B-spline decoupling cuts transformer parameters while preserving accuracy
New arXiv preprint introduces R-CMTF-BSD, a B-spline-based compression method that reduces Vision Transformer and Swin Transformer parameter counts through structured approximation without major accuracy loss.
Researchers have published a new compression technique for transformer models that swaps polynomial and piecewise-linear functions for B-splines—basis functions that offer better numerical stability and expressiveness. The method, called R-CMTF-BSD (Robust Constrained Matrix-Tensor Factorization with B-Spline Decoupling), decomposes transformer weights into linear transformations and univariate nonlinear components, then parameterizes those components using B-splines instead of the polynomials or piecewise-linear approximations used in prior work.
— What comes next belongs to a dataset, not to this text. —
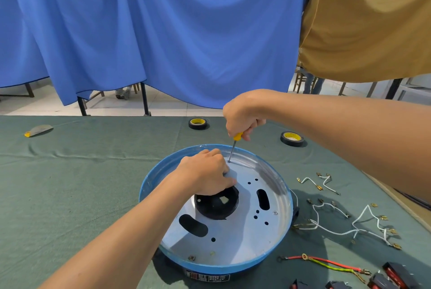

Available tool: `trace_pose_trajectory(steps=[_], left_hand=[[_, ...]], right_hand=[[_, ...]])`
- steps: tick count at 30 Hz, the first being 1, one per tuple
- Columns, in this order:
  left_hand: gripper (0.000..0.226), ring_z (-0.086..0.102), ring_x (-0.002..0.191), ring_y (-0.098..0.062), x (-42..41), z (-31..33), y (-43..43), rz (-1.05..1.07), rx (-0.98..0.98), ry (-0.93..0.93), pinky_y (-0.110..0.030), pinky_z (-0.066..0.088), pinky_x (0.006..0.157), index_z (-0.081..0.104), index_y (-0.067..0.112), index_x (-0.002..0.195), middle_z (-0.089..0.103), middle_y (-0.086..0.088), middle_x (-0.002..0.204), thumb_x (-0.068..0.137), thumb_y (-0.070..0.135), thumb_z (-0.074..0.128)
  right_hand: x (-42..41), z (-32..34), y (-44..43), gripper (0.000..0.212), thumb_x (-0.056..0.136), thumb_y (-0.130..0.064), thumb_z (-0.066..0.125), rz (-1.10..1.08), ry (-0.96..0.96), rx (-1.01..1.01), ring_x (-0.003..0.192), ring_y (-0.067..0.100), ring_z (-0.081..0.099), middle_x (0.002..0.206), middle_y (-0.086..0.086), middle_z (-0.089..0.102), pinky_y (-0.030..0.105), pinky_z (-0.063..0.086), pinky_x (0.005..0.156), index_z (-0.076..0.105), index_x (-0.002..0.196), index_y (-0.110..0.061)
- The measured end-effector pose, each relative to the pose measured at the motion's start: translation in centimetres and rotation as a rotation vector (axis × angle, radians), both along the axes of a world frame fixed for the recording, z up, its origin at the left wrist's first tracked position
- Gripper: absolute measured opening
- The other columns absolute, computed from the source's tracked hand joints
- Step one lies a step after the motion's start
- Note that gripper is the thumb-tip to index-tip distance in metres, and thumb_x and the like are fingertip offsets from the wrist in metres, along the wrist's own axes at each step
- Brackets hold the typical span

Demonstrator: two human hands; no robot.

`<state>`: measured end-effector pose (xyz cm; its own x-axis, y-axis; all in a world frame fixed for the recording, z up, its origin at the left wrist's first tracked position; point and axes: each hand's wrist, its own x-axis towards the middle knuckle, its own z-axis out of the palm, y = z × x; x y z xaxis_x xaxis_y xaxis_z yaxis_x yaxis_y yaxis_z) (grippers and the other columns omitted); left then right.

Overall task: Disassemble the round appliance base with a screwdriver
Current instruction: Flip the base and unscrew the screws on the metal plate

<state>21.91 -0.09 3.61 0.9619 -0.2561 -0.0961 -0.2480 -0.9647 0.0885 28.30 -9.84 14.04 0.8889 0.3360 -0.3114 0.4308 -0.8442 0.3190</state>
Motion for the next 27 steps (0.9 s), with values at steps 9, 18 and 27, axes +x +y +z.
trace_pose_trajectory(steps=[9,18,27], left_hand=[[0.045,0.042,0.116,-0.019,-0.2,-0.1,-0.1,0.004,-0.011,-0.006,-0.039,0.037,0.072,0.059,0.017,0.079,0.047,0.005,0.12,0.095,0.055,0.045],[0.045,0.042,0.113,-0.019,-0.2,0.1,0.0,-0.002,-0.004,-0.019,-0.038,0.035,0.07,0.047,0.021,0.066,0.047,0.005,0.117,0.095,0.055,0.045],[0.046,0.042,0.114,-0.019,-0.4,0.0,0.0,-0.002,-0.003,-0.037,-0.038,0.036,0.071,0.043,0.021,0.063,0.047,0.004,0.117,0.096,0.055,0.045]], right_hand=[[-0.6,0.2,0.5,0.029,0.087,-0.032,0.068,0.294,-0.133,-0.055,0.065,0.012,0.06,0.06,-0.005,0.064,0.021,0.037,0.046,0.063,0.066,-0.013],[-0.3,0.7,-0.3,0.021,0.076,-0.031,0.077,0.263,-0.014,0.101,0.059,0.009,0.063,0.051,-0.008,0.066,0.022,0.052,0.062,0.075,0.076,-0.01],[0.2,-0.5,0.9,0.026,0.085,-0.03,0.068,0.149,-0.015,0.069,0.058,0.016,0.057,0.049,-0.006,0.062,0.023,0.044,0.049,0.063,0.065,-0.014]])
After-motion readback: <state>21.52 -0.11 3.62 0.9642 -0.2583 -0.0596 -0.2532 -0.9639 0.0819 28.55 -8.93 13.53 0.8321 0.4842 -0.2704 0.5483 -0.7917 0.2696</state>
Decoupling methods treat multivariate functions as compositions of simpler pieces—effectively a single-hidden-layer network with flexible activations. Earlier tensor-based compression schemes relied on polynomial or piecewise-linear parameterizations for the nonlinear parts, but those choices can suffer from numerical instability or limited expressiveness. B-splines, with their local support and adjustable smoothness through knot placement, address both problems.
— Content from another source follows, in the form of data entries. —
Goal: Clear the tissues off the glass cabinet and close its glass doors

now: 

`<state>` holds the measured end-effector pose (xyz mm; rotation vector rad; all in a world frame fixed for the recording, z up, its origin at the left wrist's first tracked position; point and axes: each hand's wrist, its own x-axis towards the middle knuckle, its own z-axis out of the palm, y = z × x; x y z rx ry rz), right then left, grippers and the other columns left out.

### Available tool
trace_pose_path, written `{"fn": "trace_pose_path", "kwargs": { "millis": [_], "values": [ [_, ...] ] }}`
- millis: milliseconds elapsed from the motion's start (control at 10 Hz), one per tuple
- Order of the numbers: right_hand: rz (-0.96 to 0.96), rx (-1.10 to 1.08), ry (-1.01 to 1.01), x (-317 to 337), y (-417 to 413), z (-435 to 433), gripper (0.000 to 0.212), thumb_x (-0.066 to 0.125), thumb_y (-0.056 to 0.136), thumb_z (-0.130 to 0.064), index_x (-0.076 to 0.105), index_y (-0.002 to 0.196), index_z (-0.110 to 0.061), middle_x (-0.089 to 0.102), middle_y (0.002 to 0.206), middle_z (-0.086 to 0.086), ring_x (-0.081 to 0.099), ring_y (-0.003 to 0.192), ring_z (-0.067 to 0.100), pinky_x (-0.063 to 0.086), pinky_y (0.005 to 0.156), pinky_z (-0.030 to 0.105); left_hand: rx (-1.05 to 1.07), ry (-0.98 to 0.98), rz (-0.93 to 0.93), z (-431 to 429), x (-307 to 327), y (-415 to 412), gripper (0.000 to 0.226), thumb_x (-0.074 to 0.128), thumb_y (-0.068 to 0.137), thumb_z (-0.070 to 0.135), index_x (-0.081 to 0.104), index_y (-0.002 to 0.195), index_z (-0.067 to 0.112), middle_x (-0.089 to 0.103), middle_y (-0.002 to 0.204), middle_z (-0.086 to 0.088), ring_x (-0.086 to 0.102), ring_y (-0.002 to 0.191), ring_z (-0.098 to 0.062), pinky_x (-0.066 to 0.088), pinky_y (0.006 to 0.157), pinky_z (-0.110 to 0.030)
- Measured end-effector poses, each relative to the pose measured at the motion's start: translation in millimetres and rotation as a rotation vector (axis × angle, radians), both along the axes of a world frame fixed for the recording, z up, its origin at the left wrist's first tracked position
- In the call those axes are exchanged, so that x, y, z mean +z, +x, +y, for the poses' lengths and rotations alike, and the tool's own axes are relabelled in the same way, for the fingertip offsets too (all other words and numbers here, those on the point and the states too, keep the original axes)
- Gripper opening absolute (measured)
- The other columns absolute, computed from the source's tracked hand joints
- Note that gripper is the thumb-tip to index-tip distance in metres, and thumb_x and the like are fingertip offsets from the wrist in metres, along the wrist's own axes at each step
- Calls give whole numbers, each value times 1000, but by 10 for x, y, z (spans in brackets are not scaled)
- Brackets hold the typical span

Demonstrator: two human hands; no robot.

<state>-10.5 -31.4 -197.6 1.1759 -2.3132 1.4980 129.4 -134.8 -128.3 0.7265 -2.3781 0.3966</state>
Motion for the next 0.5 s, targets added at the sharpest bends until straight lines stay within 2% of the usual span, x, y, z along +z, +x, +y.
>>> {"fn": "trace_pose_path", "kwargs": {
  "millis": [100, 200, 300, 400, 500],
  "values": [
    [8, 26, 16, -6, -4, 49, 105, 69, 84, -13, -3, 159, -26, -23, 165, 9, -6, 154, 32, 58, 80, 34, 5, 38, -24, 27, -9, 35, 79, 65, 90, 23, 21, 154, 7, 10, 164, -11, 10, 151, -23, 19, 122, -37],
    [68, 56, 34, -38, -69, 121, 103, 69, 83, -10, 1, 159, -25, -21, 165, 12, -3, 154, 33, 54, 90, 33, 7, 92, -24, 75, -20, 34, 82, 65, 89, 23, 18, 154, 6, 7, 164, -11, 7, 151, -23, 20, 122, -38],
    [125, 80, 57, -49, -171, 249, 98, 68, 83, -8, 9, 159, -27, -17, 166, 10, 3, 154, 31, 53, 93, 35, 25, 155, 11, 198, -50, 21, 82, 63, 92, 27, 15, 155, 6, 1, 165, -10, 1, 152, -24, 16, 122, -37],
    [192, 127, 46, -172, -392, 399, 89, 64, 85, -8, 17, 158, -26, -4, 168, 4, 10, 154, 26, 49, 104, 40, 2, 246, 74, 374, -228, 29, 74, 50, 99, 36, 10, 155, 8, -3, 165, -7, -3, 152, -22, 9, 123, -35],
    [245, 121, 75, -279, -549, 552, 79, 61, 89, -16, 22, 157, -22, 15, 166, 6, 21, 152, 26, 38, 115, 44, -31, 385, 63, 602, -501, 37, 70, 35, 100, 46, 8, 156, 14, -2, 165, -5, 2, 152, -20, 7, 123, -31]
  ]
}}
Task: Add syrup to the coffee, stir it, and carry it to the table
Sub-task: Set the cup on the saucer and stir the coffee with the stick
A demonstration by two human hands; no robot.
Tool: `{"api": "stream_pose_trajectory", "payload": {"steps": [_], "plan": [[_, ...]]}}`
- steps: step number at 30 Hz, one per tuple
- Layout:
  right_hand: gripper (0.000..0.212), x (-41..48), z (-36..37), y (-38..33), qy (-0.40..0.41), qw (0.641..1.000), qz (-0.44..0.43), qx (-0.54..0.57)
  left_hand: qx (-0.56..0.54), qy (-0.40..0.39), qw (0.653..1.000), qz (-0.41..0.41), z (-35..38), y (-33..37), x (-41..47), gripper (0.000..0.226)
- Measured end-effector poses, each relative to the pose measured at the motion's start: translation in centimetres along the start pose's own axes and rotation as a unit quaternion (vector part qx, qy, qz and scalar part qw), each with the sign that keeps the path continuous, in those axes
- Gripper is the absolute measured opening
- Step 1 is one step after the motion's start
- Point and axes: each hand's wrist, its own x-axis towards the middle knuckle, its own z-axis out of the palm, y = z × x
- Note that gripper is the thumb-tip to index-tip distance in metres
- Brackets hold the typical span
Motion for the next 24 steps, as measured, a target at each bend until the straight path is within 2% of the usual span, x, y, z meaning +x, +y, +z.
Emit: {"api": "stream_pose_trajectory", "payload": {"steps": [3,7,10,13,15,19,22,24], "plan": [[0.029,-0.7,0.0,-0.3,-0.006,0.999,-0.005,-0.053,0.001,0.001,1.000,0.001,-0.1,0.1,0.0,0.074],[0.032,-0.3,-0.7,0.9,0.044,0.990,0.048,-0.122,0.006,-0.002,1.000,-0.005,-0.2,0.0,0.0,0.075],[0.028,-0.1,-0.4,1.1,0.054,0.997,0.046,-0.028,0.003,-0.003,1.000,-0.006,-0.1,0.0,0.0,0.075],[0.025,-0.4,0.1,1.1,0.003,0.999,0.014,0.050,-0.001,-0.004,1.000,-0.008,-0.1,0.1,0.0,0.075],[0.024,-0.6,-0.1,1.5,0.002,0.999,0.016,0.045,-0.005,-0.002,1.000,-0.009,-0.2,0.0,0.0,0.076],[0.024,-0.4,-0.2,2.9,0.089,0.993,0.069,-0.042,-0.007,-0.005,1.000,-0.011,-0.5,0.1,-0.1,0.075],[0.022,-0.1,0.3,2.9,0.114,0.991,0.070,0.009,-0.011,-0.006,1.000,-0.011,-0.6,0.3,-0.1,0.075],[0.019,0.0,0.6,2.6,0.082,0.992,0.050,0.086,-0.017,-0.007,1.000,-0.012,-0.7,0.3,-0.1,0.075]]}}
The authors tested R-CMTF-BSD on Vision Transformer and Swin Transformer architectures, reporting "substantial parameter reduction while maintaining competitive accuracy." The algorithm incorporates Tikhonov regularization and normalization steps in an alternating least-squares loop to improve robustness during training.
What stands out
- 01Generalization of existing methods. The B-spline formulation subsumes polynomial and piecewise-linear decoupling as special cases, making it a drop-in replacement for earlier tensor factorization schemes.
- 02Regularization built in. Tikhonov regularization and normalization steps in the alternating least-squares loop improve numerical robustness during training.
- 03Transformer-specific validation. Experiments on Vision Transformer and Swin Transformer—two widely deployed vision architectures—show the method can compress parameter counts without catastrophic accuracy drops, though the preprint does not publish exact percentage reductions or final top-1 scores.